§ **PROBLEM DESCRIPTION**
Please write out all the data that follows exactly, without the pictures.

§ **DATA PROVIDED**
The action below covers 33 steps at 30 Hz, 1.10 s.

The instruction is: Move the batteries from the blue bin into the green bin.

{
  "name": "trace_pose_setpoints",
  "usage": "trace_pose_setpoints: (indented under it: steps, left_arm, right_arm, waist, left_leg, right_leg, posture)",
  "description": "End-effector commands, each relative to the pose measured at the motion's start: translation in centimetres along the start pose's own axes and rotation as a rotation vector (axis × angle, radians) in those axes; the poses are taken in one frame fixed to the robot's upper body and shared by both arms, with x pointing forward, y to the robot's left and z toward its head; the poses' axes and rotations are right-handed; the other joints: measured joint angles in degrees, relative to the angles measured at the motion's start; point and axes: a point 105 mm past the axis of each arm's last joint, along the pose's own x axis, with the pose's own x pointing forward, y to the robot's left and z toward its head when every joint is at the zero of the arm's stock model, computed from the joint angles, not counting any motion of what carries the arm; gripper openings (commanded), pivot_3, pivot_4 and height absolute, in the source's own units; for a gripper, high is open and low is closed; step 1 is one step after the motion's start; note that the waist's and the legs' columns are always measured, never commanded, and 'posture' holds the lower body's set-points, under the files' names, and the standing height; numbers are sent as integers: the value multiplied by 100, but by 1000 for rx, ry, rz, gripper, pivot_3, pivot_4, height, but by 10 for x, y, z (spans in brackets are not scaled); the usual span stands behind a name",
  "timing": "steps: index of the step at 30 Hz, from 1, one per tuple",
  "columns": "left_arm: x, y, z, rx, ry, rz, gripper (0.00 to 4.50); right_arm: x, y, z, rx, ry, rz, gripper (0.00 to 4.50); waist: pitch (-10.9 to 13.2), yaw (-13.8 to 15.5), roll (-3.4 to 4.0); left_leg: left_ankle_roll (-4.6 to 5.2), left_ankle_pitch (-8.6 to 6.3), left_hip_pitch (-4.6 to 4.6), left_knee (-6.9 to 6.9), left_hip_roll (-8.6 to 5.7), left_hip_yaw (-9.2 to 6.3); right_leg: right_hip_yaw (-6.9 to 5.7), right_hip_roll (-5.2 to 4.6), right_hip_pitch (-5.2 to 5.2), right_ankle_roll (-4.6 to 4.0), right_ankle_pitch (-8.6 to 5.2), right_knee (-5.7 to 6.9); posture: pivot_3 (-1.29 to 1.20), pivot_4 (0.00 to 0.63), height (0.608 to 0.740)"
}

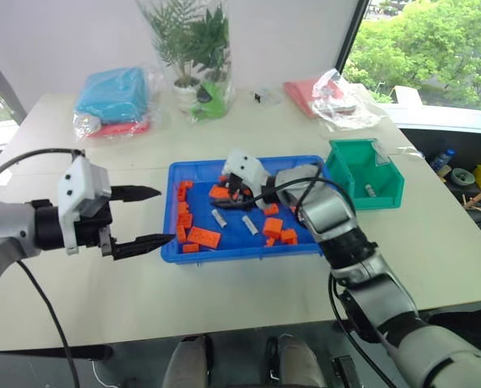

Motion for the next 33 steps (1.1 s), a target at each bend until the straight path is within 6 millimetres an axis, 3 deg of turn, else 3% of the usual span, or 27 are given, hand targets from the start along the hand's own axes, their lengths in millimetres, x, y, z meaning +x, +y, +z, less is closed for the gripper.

§ **EXPECTED OUTPUT**
The action below covers 33 steps at 30 Hz, 1.10 s.

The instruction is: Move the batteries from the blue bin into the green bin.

{
  "name": "trace_pose_setpoints",
  "usage": "trace_pose_setpoints: (indented under it: steps, left_arm, right_arm, waist, left_leg, right_leg, posture)",
  "description": "End-effector commands, each relative to the pose measured at the motion's start: translation in centimetres along the start pose's own axes and rotation as a rotation vector (axis × angle, radians) in those axes; the poses are taken in one frame fixed to the robot's upper body and shared by both arms, with x pointing forward, y to the robot's left and z toward its head; the poses' axes and rotations are right-handed; the other joints: measured joint angles in degrees, relative to the angles measured at the motion's start; point and axes: a point 105 mm past the axis of each arm's last joint, along the pose's own x axis, with the pose's own x pointing forward, y to the robot's left and z toward its head when every joint is at the zero of the arm's stock model, computed from the joint angles, not counting any motion of what carries the arm; gripper openings (commanded), pivot_3, pivot_4 and height absolute, in the source's own units; for a gripper, high is open and low is closed; step 1 is one step after the motion's start; note that the waist's and the legs' columns are always measured, never commanded, and 'posture' holds the lower body's set-points, under the files' names, and the standing height; numbers are sent as integers: the value multiplied by 100, but by 1000 for rx, ry, rz, gripper, pivot_3, pivot_4, height, but by 10 for x, y, z (spans in brackets are not scaled); the usual span stands behind a name",
  "timing": "steps: index of the step at 30 Hz, from 1, one per tuple",
  "columns": "left_arm: x, y, z, rx, ry, rz, gripper (0.00 to 4.50); right_arm: x, y, z, rx, ry, rz, gripper (0.00 to 4.50); waist: pitch (-10.9 to 13.2), yaw (-13.8 to 15.5), roll (-3.4 to 4.0); left_leg: left_ankle_roll (-4.6 to 5.2), left_ankle_pitch (-8.6 to 6.3), left_hip_pitch (-4.6 to 4.6), left_knee (-6.9 to 6.9), left_hip_roll (-8.6 to 5.7), left_hip_yaw (-9.2 to 6.3); right_leg: right_hip_yaw (-6.9 to 5.7), right_hip_roll (-5.2 to 4.6), right_hip_pitch (-5.2 to 5.2), right_ankle_roll (-4.6 to 4.0), right_ankle_pitch (-8.6 to 5.2), right_knee (-5.7 to 6.9); posture: pivot_3 (-1.29 to 1.20), pivot_4 (0.00 to 0.63), height (0.608 to 0.740)"
}


Motion for the next 33 steps (1.1 s), a target at each bend until the straight path is within 6 millimetres an axis, 3 deg of turn, else 3% of the usual span, or 27 are given, hand targets from the start along the hand's own axes, their lengths in millimetres, x, y, z meaning +x, +y, +z, less is closed for the gripper.

Work on this exercise is finished.